**WHAT IS REQUIRED:** Scan the entries for the word "depicted" and return every line that has it.

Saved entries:
═══

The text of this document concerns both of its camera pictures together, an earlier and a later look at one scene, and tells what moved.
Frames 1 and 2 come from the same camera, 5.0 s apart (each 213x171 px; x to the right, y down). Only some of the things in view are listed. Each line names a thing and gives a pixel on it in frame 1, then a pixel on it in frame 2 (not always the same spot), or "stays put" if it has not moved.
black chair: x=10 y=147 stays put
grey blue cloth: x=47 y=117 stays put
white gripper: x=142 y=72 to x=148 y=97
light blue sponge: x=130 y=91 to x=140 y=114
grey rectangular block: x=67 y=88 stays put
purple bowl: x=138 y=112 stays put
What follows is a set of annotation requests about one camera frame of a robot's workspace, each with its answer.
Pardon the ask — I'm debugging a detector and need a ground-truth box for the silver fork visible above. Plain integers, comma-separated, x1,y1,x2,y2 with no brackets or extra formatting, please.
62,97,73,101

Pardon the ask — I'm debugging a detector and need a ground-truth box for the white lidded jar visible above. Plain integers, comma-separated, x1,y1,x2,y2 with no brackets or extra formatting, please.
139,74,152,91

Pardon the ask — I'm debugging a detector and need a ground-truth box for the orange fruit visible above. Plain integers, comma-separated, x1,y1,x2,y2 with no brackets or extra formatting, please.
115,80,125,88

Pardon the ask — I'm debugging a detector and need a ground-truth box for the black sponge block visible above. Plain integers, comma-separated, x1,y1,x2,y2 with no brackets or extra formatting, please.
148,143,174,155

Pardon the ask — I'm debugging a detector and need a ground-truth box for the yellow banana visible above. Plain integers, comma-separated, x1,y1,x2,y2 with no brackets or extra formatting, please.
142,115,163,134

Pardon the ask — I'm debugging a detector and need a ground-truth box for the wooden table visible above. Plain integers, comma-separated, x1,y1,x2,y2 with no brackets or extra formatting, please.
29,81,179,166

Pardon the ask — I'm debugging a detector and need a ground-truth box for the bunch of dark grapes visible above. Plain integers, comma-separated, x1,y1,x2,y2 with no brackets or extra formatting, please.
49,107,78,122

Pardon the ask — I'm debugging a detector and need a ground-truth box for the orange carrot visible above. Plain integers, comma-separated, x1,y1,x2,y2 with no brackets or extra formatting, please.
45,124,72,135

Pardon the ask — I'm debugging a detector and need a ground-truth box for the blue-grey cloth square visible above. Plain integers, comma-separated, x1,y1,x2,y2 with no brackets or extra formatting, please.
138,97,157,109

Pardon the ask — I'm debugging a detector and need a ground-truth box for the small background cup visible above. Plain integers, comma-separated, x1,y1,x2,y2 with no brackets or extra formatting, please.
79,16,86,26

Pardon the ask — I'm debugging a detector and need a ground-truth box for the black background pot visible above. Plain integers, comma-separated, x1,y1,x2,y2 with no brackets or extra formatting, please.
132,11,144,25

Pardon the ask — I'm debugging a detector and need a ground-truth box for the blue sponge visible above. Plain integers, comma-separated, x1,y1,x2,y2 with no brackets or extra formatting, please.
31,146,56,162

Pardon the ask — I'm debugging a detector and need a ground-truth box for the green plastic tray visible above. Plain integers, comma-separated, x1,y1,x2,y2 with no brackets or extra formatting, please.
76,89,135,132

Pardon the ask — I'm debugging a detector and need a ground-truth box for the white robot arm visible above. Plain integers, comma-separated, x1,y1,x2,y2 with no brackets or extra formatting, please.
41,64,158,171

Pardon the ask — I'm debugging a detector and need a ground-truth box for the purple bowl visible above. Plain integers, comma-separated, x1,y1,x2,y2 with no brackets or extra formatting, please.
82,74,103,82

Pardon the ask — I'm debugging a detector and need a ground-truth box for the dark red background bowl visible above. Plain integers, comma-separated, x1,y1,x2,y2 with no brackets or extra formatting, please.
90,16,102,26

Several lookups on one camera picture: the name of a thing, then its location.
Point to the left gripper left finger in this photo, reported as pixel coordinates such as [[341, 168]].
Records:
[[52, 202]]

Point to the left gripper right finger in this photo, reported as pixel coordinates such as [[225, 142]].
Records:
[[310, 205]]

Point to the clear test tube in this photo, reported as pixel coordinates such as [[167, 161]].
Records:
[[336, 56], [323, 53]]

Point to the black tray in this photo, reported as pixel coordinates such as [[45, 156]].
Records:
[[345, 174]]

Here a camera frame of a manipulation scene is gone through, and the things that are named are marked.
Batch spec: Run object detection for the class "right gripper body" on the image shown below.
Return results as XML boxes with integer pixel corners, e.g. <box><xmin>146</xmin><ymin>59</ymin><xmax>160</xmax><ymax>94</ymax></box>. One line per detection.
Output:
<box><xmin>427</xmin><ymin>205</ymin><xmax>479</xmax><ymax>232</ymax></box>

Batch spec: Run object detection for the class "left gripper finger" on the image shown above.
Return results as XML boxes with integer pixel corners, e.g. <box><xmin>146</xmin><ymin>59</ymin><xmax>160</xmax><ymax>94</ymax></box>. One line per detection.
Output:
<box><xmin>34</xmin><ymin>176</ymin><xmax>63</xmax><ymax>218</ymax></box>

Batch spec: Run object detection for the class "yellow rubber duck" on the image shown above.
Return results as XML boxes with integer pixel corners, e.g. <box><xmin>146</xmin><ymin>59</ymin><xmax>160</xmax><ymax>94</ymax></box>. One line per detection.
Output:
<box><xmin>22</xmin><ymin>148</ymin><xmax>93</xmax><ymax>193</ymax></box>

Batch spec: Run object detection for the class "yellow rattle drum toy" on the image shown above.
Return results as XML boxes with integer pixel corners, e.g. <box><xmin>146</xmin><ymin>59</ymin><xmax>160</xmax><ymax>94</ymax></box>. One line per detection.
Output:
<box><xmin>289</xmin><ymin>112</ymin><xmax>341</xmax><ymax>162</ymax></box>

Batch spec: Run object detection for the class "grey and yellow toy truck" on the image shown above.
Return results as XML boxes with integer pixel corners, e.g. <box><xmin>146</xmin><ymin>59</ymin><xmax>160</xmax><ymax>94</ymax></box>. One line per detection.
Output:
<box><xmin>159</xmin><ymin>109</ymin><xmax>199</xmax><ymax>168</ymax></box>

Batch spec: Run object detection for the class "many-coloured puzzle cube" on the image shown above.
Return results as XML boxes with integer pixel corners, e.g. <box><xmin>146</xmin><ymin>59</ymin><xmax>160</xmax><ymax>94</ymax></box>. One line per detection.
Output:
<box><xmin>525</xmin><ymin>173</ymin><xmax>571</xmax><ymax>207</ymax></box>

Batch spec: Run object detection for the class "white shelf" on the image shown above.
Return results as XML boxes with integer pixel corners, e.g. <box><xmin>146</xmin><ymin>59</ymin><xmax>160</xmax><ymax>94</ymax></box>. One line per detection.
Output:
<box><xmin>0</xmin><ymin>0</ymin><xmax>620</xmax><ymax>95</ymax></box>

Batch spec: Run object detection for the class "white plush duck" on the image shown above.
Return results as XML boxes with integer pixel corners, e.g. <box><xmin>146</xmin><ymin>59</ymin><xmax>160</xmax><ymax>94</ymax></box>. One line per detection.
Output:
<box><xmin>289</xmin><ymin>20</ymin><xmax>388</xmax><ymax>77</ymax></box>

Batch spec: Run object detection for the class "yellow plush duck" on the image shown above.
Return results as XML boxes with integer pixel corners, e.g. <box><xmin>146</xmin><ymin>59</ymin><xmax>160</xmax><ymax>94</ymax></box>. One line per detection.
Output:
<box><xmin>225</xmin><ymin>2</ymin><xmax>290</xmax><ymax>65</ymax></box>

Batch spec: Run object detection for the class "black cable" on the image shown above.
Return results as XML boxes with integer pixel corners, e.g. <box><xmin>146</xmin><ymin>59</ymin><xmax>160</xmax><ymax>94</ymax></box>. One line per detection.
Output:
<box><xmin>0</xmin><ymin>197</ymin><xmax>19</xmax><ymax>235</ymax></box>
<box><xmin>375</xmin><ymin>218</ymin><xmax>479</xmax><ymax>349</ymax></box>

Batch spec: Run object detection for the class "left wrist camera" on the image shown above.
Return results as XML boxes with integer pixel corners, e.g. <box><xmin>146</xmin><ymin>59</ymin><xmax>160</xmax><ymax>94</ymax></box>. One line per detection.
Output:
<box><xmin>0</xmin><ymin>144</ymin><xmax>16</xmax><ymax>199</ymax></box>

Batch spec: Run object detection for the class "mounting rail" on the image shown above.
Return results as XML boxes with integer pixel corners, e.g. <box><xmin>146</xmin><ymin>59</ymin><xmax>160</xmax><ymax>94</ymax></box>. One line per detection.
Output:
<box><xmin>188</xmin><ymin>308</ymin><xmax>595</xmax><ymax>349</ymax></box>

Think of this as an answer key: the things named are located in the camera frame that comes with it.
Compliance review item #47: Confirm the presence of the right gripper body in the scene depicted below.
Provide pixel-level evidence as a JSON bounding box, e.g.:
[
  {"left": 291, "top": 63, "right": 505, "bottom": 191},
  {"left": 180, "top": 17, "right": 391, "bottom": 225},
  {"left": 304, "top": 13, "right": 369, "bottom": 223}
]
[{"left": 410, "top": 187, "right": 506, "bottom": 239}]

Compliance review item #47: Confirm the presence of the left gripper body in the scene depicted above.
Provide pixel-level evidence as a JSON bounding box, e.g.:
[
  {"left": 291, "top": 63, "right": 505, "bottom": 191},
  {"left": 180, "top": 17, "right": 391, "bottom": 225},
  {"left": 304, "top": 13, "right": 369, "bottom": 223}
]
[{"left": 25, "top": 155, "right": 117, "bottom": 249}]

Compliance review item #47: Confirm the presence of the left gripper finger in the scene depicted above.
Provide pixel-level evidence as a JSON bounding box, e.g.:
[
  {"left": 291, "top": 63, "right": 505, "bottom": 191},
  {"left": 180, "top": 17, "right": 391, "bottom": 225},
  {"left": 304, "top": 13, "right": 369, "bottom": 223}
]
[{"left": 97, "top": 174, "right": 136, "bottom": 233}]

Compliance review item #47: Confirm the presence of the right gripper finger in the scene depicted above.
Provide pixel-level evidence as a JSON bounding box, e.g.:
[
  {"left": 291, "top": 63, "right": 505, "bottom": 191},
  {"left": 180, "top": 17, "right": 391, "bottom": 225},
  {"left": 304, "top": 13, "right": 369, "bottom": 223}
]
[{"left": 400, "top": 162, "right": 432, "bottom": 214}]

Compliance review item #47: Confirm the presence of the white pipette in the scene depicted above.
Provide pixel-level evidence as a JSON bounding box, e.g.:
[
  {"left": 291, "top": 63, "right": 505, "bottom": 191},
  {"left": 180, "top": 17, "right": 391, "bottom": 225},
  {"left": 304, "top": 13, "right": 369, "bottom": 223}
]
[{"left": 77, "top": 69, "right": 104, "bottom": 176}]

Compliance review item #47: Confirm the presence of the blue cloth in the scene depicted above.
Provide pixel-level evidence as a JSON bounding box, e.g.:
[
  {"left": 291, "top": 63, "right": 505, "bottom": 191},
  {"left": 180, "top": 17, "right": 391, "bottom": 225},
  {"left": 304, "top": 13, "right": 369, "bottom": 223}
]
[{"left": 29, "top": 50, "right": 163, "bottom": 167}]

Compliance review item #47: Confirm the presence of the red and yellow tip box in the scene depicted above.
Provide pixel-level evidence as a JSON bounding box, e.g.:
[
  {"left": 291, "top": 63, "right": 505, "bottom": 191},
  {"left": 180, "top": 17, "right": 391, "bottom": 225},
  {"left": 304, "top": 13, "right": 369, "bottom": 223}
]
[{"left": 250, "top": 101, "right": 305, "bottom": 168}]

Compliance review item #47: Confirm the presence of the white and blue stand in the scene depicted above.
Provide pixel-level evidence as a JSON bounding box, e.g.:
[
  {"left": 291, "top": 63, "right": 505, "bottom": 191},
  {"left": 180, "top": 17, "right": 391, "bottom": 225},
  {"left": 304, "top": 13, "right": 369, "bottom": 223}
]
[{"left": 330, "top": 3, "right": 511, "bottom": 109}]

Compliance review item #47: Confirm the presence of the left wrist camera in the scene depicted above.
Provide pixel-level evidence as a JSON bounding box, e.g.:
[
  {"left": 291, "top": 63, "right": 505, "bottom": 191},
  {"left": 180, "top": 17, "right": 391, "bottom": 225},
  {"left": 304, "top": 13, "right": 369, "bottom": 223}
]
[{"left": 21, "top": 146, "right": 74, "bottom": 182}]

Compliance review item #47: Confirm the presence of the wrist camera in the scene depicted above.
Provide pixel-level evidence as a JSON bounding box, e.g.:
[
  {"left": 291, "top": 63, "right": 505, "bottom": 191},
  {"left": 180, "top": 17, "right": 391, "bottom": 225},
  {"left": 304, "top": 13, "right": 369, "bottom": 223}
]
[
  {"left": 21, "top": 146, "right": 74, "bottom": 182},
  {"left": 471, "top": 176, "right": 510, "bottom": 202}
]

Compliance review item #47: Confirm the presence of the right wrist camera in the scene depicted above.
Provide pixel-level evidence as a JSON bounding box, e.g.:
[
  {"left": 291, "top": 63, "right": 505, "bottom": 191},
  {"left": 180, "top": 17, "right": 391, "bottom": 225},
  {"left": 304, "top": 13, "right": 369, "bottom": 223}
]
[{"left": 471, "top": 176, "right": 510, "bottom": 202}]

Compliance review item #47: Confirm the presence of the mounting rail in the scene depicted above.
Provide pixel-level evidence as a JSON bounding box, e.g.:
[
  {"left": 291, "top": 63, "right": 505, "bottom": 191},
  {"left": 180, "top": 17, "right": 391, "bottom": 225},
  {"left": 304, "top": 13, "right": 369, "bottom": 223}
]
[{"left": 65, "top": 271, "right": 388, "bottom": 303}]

═══

**THE ANSWER:**
Compliance review item #47: Confirm the presence of the right gripper body in the scene depicted below.
Compliance review item #47: Confirm the presence of the left gripper body in the scene depicted above.
Compliance review item #47: Confirm the presence of the left gripper finger in the scene depicted above.
Compliance review item #47: Confirm the presence of the right gripper finger in the scene depicted above.
Compliance review item #47: Confirm the presence of the white pipette in the scene depicted above.
Compliance review item #47: Confirm the presence of the blue cloth in the scene depicted above.
Compliance review item #47: Confirm the presence of the red and yellow tip box in the scene depicted above.
Compliance review item #47: Confirm the presence of the white and blue stand in the scene depicted above.
Compliance review item #47: Confirm the presence of the left wrist camera in the scene depicted above.
Compliance review item #47: Confirm the presence of the wrist camera in the scene depicted above.
Compliance review item #47: Confirm the presence of the right wrist camera in the scene depicted above.
Compliance review item #47: Confirm the presence of the mounting rail in the scene depicted above.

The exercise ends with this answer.